On 25 Jan 2020, at 17:46, Jeremy Harris via Exim-users <exim-users@???> wrote: > Of interest in that debug output - there's a consistent 6 or 7ms pause
> just after "Renaming spool header file". This is where exim has just
> written a spool file under a temporary name; it renames it to the final
> name and then does an fsync() on the directory.
>
> [ You can build exim with an option to disable that fsync(). I don't
> advise it if your mail is valuable to you. ]
>
> 6ms sounds like a 10k RPM disk rotation. Is your spool on rotating
> rust, and could you consider an SSD?
OK, so the environment here is a fairly large VMware virtual server platform running on Cisco UCS blades with NetApp storage underneath it. The virtual disks used by the VMs are all on NFS datastores with fairly eye-watering performance in terms of IOPs (almost 300k IOPS random read/write in acceptance testing). Reads are usually from cache, writes go into a non-volatile flash cache before being committed to disk. I suspect the latency here is partly from the VMware stack and partly from the NFS mounts underneath, with a tiny bit of network latency to boot.

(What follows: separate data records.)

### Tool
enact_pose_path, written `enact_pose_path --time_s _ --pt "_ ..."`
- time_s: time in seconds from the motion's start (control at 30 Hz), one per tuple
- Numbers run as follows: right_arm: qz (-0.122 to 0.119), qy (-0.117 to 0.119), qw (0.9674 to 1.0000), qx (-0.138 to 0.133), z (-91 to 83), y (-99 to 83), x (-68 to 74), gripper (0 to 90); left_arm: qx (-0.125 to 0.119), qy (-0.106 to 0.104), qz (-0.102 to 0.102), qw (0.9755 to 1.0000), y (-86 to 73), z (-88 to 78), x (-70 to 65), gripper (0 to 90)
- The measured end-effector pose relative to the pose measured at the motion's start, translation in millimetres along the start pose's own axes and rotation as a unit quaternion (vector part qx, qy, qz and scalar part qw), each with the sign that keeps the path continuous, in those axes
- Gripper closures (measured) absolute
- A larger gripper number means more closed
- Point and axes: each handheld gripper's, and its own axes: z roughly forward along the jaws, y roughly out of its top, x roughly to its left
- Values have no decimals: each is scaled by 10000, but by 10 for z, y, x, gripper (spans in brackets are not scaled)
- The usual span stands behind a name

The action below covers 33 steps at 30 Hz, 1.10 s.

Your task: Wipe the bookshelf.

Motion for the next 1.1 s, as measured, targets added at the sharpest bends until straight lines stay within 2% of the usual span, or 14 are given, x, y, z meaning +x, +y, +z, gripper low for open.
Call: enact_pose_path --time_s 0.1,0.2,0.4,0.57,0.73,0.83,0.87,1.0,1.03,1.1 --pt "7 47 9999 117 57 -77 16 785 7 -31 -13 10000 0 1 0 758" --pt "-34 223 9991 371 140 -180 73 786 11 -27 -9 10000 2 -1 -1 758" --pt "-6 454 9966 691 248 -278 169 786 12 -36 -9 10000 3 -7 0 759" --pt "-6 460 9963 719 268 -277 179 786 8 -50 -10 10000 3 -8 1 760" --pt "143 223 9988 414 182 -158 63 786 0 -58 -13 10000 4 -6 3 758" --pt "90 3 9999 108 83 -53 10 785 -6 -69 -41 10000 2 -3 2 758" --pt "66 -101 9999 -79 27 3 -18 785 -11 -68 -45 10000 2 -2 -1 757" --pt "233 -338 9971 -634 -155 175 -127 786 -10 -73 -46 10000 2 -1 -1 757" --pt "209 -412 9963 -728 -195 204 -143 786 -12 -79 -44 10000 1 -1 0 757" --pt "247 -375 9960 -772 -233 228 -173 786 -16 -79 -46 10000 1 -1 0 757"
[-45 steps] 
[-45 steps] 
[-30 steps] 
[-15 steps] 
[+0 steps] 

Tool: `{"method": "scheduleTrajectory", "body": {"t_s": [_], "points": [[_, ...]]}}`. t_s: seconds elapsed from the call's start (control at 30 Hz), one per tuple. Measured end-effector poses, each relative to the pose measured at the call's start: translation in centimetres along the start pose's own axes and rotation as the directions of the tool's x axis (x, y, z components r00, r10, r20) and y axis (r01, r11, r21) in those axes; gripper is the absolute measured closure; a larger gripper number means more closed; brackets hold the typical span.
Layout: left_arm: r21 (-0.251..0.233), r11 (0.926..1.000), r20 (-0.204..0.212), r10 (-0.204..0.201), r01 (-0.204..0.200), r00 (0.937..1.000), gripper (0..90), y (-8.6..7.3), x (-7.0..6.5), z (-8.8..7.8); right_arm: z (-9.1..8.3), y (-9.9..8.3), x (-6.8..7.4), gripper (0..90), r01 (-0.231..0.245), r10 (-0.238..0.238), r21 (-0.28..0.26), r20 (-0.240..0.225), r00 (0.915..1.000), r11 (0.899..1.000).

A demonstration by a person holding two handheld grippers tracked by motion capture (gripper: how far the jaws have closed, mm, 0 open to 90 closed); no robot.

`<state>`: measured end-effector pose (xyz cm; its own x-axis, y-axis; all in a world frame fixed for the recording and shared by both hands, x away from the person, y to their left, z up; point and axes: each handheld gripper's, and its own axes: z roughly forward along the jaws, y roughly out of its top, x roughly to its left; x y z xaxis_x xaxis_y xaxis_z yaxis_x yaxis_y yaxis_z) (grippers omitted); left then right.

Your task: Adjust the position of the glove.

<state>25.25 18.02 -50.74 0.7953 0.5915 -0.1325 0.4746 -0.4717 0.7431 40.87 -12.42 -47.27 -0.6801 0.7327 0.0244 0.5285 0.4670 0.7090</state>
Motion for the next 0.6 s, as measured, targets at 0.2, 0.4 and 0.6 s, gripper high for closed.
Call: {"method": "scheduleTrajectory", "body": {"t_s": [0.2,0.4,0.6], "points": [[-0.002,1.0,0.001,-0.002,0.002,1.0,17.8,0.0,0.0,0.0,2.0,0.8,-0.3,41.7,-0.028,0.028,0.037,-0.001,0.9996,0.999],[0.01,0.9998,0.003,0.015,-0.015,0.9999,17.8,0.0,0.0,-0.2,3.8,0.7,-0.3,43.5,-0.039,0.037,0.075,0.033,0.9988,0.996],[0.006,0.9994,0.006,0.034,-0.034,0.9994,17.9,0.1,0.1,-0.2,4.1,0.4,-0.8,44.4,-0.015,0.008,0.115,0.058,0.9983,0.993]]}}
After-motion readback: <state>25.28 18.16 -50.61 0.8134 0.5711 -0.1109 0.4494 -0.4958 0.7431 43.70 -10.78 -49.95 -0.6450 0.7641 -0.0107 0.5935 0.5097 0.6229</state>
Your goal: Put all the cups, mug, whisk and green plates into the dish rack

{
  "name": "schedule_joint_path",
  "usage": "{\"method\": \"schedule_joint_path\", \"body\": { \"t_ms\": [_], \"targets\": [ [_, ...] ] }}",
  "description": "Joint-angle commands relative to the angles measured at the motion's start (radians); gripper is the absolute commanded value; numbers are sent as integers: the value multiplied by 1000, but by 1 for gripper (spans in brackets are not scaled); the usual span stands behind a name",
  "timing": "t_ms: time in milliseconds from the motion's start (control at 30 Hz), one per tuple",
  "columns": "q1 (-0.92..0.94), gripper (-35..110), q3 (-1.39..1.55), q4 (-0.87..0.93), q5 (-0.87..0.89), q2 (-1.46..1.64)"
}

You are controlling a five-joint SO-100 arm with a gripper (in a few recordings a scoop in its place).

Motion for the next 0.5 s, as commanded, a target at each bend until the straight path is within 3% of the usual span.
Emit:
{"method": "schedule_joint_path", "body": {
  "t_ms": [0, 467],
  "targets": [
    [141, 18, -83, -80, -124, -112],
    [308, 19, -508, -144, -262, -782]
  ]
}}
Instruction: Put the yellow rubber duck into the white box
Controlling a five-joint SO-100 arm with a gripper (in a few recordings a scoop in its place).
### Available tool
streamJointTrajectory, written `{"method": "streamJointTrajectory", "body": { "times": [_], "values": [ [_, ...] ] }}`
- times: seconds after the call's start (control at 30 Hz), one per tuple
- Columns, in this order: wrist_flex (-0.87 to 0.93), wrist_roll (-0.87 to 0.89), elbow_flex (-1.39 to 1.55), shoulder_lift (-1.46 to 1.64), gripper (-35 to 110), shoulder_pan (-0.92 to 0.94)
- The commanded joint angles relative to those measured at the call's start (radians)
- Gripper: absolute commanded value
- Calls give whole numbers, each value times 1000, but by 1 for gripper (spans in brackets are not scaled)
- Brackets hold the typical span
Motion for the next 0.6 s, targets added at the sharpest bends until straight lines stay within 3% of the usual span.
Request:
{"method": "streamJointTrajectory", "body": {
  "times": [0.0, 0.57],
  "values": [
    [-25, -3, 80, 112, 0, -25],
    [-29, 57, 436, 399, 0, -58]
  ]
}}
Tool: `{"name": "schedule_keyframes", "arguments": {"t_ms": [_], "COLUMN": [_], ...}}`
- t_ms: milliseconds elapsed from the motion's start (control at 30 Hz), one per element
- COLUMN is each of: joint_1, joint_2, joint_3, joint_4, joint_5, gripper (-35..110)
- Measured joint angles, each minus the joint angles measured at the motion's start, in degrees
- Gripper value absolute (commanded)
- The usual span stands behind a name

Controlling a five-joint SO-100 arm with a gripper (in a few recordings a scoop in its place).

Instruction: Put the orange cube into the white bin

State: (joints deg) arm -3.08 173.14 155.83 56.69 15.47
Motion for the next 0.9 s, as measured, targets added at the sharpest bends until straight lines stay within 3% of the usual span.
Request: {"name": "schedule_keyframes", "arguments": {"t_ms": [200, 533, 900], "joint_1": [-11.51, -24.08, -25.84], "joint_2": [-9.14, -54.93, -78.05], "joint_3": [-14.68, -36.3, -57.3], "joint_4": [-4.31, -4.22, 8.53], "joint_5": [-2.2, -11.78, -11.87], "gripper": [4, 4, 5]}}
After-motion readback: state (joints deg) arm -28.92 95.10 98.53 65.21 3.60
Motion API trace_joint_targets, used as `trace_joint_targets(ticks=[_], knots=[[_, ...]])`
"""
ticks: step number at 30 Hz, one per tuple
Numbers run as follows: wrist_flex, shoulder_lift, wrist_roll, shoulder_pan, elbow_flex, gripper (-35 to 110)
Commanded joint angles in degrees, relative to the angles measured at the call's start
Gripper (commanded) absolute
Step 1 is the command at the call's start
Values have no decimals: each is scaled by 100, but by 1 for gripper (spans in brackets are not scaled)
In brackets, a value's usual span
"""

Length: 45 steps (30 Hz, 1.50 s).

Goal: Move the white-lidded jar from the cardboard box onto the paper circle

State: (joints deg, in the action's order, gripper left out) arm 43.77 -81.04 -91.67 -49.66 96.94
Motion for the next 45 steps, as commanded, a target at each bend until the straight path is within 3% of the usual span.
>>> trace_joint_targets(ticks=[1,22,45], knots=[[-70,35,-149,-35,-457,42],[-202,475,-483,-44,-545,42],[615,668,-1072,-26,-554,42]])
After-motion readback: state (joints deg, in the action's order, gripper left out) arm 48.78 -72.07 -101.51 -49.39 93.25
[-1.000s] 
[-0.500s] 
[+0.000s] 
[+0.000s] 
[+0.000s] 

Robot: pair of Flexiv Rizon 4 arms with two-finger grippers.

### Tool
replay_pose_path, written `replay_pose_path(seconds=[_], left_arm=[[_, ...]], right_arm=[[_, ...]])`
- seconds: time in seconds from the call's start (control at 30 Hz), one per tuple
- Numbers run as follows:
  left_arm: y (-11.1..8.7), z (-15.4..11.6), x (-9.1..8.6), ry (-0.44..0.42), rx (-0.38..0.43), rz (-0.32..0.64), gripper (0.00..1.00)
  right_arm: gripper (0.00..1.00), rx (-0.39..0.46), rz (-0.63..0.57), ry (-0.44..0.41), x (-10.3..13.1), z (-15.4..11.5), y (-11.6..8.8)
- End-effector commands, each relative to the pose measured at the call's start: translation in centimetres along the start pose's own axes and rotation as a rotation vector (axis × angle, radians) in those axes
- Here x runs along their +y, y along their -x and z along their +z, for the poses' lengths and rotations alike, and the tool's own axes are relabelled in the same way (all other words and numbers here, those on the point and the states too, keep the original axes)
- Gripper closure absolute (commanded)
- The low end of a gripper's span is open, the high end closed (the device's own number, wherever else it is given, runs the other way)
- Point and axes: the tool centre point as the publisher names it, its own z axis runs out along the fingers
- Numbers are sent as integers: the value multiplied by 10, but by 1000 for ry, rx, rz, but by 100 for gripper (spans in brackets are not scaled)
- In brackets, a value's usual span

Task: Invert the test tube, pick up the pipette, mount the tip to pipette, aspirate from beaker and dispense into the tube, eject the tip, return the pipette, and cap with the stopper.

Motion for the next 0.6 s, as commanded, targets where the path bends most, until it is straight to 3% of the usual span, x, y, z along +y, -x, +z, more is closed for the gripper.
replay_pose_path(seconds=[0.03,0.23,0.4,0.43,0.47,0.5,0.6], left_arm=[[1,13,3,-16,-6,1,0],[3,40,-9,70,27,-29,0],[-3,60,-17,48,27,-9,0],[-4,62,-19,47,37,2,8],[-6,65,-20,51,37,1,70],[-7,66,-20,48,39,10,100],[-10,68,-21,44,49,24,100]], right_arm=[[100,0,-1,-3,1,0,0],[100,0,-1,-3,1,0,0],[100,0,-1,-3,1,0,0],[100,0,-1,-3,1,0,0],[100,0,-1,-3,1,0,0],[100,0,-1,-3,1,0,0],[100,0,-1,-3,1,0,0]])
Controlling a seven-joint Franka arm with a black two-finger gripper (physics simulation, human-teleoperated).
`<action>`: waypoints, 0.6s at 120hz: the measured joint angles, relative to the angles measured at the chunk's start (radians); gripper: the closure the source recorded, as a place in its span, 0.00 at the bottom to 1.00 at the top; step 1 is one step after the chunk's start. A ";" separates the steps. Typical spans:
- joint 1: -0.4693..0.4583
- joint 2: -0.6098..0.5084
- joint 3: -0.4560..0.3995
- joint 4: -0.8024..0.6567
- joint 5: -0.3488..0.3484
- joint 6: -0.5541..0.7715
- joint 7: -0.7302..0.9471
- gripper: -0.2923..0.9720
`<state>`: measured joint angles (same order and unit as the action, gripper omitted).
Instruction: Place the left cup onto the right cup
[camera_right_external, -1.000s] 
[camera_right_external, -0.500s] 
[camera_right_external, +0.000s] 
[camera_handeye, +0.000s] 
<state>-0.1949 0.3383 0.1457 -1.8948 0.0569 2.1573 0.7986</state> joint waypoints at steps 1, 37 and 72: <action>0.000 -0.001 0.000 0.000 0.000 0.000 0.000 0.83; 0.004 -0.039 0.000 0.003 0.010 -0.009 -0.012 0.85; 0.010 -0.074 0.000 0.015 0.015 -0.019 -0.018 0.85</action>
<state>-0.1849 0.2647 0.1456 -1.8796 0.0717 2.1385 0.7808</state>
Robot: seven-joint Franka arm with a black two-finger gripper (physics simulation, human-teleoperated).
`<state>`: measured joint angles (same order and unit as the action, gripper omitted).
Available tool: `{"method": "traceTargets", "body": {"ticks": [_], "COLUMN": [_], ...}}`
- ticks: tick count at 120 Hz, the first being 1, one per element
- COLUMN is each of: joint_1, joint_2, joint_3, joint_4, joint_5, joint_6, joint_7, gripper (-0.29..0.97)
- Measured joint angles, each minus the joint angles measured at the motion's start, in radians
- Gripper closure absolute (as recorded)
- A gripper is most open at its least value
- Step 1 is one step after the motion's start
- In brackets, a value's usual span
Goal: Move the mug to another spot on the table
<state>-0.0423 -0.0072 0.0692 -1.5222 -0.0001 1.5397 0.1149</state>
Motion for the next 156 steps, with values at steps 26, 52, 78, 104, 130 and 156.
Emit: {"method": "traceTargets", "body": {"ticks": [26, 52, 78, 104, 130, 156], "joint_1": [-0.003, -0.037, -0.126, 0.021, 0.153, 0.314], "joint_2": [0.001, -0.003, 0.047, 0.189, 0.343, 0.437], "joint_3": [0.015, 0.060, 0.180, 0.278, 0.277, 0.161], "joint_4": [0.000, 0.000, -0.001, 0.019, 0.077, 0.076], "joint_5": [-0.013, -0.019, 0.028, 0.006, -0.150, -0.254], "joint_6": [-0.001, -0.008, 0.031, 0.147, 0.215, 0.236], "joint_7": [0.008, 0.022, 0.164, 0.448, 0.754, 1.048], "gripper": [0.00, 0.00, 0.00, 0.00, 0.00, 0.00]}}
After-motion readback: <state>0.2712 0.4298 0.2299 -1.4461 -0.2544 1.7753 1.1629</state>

We’re currently looking toward our next system, which may well be all flash, but that’s time and money away :)
On top of that, the sending VM here is very much not optimised for throughput; it’s my general purpose “throw stuff at it and see what sticks” box. Our MX and MTA farm have some sysctl tweaks for throughput, not that they’re really resource constrained in the first place.
> There's also a consistent 9 - 11ms pause just before that "Renaming"
> output line, after the previous line (which is a note about the last
> recipient entry in the file, just after it was written to the stdio
> buffer). The code between those two places flushes the stdio buffers
> and fsync()s to get the file data out on stable storage. That also
> sounds amenable to parallel operations.
Glad I could throw some data at you. If you need any more, please ask.